EXERCISE:
From the entries that follow, list every line in which the string "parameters" appears.

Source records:
....
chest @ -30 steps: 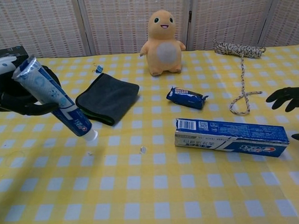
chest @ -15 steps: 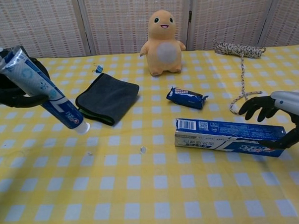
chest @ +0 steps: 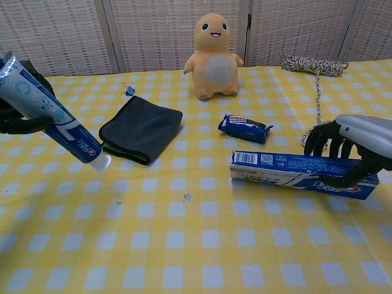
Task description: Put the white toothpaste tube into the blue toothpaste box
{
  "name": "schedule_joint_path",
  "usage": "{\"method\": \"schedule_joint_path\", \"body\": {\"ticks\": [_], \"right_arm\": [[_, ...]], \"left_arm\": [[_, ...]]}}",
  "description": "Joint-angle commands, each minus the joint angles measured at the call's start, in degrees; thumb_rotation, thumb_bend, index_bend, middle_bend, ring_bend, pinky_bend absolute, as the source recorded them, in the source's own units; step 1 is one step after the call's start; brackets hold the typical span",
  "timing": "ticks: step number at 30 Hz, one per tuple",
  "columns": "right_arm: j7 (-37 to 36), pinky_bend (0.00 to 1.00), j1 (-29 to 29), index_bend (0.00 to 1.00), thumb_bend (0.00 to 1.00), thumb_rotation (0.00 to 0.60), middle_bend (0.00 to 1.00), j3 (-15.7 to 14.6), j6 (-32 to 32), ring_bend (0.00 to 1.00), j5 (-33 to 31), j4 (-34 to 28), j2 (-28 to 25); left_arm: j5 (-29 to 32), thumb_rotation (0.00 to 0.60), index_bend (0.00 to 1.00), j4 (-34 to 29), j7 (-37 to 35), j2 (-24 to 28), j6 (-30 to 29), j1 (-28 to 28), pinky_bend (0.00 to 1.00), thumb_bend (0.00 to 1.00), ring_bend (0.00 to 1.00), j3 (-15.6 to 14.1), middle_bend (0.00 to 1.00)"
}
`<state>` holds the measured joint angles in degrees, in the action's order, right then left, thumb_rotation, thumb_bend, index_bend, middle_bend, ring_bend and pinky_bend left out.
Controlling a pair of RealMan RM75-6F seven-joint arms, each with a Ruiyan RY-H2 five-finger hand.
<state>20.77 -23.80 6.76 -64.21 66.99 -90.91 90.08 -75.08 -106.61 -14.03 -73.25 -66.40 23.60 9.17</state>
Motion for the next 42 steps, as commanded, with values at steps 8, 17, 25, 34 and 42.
{"method": "schedule_joint_path", "body": {"ticks": [8, 17, 25, 34, 42], "right_arm": [[0.73, 0.4, -0.44, 0.47, 0.36, 0.6, 0.41, 0.1, 0.36, 0.43, -1.59, 1.05, 0.26], [1.14, 0.4, -0.44, 0.43, 0.35, 0.6, 0.36, 0.07, 0.25, 0.42, -2.86, 2.23, 0.6], [0.14, 0.4, -0.48, 0.4, 0.35, 0.6, 0.35, 0.18, 0.65, 0.42, -3.54, 3.26, 0.74], [-0.08, 0.48, -0.16, 0.48, 0.35, 0.6, 0.45, -0.05, -1.31, 0.52, -1.97, 4.05, 1.71], [-11.59, 0.49, 0.37, 0.5, 0.35, 0.6, 0.46, -2.23, -2.75, 0.53, 8.38, 5.93, 0.57]], "left_arm": [[0.28, 0.6, 0.97, 0.14, 0.24, 0.01, 0.23, 0.1, 1.0, 0.57, 1.0, -0.17, 1.0], [0.39, 0.6, 0.97, 0.48, 0.2, -0.07, 0.36, 0.24, 1.0, 0.57, 1.0, -0.15, 1.0], [0.64, 0.6, 0.97, 1.06, 0.28, -0.34, 0.6, 0.41, 1.0, 0.57, 1.0, -0.17, 1.0], [0.7, 0.6, 0.97, 0.9, -0.02, -0.19, 0.17, 0.23, 1.0, 0.57, 1.0, -0.01, 1.0], [2.36, 0.6, 0.97, -1.19, -0.9, 1.18, 1.09, 0.78, 1.0, 0.57, 1.0, 1.35, 1.0]]}}
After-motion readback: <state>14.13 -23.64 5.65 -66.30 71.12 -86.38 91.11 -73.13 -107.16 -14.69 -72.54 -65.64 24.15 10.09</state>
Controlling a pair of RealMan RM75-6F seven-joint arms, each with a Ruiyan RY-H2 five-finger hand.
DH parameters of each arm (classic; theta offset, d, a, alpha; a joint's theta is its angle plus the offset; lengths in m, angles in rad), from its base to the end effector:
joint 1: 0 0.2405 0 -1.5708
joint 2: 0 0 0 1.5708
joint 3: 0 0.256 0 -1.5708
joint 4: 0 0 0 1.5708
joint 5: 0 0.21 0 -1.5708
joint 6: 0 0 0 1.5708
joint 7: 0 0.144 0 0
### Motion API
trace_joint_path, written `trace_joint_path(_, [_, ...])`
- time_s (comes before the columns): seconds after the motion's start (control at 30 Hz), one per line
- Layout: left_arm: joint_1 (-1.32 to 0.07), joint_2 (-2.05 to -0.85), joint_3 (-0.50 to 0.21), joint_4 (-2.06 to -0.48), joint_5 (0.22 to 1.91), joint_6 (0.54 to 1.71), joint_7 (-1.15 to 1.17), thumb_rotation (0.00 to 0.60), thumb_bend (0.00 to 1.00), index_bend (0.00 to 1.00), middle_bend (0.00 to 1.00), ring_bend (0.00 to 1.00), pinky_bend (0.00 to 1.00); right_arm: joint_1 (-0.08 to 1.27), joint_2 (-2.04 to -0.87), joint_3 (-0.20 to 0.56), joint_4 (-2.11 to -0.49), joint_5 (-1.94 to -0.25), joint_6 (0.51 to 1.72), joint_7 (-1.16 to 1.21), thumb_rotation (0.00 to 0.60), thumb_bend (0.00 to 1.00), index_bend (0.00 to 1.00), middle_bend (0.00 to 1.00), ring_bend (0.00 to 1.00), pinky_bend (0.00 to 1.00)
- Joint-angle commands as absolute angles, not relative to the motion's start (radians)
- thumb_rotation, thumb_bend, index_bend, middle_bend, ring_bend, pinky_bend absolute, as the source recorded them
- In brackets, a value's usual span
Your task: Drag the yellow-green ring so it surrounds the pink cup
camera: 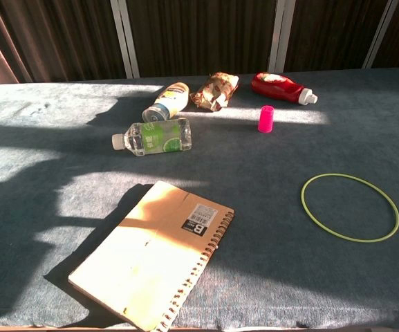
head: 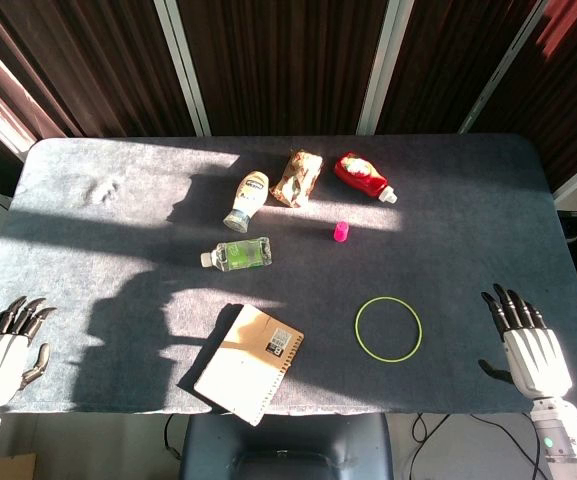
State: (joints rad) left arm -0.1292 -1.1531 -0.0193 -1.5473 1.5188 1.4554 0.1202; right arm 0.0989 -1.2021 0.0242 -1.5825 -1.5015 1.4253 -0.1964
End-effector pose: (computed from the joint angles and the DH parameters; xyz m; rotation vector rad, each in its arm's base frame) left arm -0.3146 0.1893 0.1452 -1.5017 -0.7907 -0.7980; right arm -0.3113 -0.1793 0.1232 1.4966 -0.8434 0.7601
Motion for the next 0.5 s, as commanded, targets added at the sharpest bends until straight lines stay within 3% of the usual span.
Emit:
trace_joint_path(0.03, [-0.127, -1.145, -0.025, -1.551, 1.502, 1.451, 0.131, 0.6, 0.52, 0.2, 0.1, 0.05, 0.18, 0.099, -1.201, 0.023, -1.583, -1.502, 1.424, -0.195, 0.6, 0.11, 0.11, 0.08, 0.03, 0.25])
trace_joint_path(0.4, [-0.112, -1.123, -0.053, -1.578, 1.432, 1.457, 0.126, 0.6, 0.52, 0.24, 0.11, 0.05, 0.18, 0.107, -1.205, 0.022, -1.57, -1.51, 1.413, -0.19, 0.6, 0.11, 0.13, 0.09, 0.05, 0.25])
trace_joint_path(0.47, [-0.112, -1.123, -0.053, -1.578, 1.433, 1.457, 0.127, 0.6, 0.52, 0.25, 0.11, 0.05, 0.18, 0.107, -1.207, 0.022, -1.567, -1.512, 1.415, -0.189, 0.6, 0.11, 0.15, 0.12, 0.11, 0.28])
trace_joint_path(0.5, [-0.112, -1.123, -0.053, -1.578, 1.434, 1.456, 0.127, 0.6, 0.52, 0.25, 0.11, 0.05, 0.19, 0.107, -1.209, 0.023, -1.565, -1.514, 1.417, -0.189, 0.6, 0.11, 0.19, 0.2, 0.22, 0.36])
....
YOUR RESPONSE:
DH parameters of each arm (classic; theta offset, d, a, alpha; a joint's theta is its angle plus the offset; lengths in m, angles in rad), from its base to the end effector:
End-effector pose: (computed from the joint angles and the DH parameters; xyz m; rotation vector rad, each in its arm's base frame) left arm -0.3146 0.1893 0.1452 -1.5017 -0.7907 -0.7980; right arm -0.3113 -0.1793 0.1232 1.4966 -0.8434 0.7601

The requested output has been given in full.